Pourquoi avoir choisi de travailler sur la notion de police administrative ?
Il faut d’abord se mettre d’accord sur la définition de police administrative. C’est un sujet large qui peut englober des mesures aussi variées que la fermeture des bars, les mesures de lutte anti-terroriste ou encore de couvre-feu et de confinement que nous connaissons depuis la pandémie de COVID-19. L’administration agit et pose des règles pour préserver l’ordre public, c’est-à-dire garantir la sécurité, la salubrité, la santé, et la tranquillité du public. On distingue la police administrative de la police judiciaire qui s’occupe de constater les différentes infractions à la loi pénale. Aujourd’hui, la police administrative est en pleine évolution : ce sont ces changements que j’étudie. J’ai d’abord commencé à travailler sur la notion d’ordre public, qui est le but de la police administrative. En échangeant avec François Brenet, mon directeur de thèse, j’ai élargi le sujet vers la police administrative pour ne plus seulement m’intéresser au but mais aussi au »comment » : car la grande question, c’est de savoir quelle police nous voulons, ce qui est un sujet fondamental dans une démocratie.
Ce sujet est presque toujours d’actualité car l’administration doit s’adapter en permanence. On peut le voir notamment avec les mesures du plan Vigipirate ou COVID-19 : si celles-ci viennent à se contredire, on arrive à des questions inédites. Nous avons peu de recul sur ces nouvelles règles, les travaux de recherche sur ce sujet n’en sont qu’à leurs débuts. Cela peut parfois rendre le travail plus difficile puisqu’à tout moment une nouveauté peut le remettre en cause.

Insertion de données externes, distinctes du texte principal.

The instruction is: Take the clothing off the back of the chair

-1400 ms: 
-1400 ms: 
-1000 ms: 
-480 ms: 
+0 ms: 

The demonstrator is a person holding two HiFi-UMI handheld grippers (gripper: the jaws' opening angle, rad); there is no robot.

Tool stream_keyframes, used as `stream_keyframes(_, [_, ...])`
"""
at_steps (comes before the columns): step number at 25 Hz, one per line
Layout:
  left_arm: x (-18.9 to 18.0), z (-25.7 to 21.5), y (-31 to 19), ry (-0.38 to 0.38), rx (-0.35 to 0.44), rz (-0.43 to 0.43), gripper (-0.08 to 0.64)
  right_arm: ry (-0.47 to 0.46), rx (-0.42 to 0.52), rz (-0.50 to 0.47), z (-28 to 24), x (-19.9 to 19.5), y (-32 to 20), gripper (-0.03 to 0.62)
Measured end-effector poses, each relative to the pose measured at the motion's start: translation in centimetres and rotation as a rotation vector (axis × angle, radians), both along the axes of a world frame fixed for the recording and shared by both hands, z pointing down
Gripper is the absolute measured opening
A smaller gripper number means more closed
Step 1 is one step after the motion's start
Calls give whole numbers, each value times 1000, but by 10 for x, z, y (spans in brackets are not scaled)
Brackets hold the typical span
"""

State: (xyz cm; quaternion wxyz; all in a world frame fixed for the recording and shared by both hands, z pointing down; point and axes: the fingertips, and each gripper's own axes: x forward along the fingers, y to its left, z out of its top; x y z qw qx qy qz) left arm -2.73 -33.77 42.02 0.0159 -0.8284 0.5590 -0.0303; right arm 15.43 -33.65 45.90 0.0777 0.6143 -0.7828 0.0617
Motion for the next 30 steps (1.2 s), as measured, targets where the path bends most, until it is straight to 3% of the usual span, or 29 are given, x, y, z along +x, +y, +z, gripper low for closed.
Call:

A quoi ressemble votre environnement de travail ?
Je travaille au sein du laboratoire IDP (Institut de Droit Public) qui compte une trentaine de doctorants et une vingtaine d’enseignants chercheurs. Il est co-dirigé par le Pr. Anne-Laure Girard et le Pr. François Brenet, qui est aussi mon directeur de thèse. C’est avec lui que j’échange le plus, il m’aide pour orienter le sujet, le plan, donne des conseils pour réécrire… Le travail de doctorant peut être assez solitaire, on est en effet seul face aux documents et aux enjeux, mais le directeur de thèse valide, donne ses éclairages, soulève des hypothèses et occupe une place centrale dans le déroulement de ma thèse. J’aime me rendre au laboratoire, cela me permet d’être en contact avec des collègues et d’échanger avec eux. J’en profite pour travailler à la bibliothèque même s’il existe énormément de ressources en ligne qui permettent de travailler à distance.
Parallèlement, je dispense des travaux dirigés grâce à mon statut, puisque j’ai un contrat doctoral. Cela me semble essentiel pour deux raisons. D’abord il est indispensable d’avoir une première expérience d’enseignement puisque mon objectif professionnel, à terme, est de devenir enseignante-chercheuse. Ensuite, la recherche ne peut pas se concevoir sans enseignement. Le droit s’applique à tout le monde, et en ce qui concerne mon sujet de thèse, tout le monde est concerné par la police, et plus largement, tout le monde aura un jour affaire à l’administration. Enseigner les règles qui régissent les relations entre celle-ci et les personnes, informer à la fois le grand public et les futurs juristes qui feront peut-être de même par la suite, cela me semble naturellement lié à mon activité de recherche.
Et si c’était à refaire ?
Je savais dès le master que je voulais faire une thèse. C’est une chance incroyable de pouvoir se consacrer, au moins pour trois ans, à une seule question et de l’approfondir au maximum. Je travaille surtout l’aspect juridique mais la police est un sujet largement traité par d’autres disciplines comme la sociologie, les sciences politiques, l’histoire du droit… En outre cela permet de nouer des dialogues avec d’autres chercheurs et s’il est possible que nous arrivions aux mêmes conclusions, le cheminement pour y parvenir est différent.
Je dois concilier mon travail de thèse avec les cours que je donne : préparer les TD et corriger des copies tout en avançant sur mes recherches. C’est parfois compliqué, on peut se sentir un peu seul dans son travail et il y a des périodes au cours desquelles il est plus difficile d’avancer. Pourtant cela reste une expérience incroyablement enrichissante et je prends énormément de plaisir à faire ce que je fais, car j’ai la possibilité de me dédier entièrement et sur une longue durée à un sujet qui me passionne.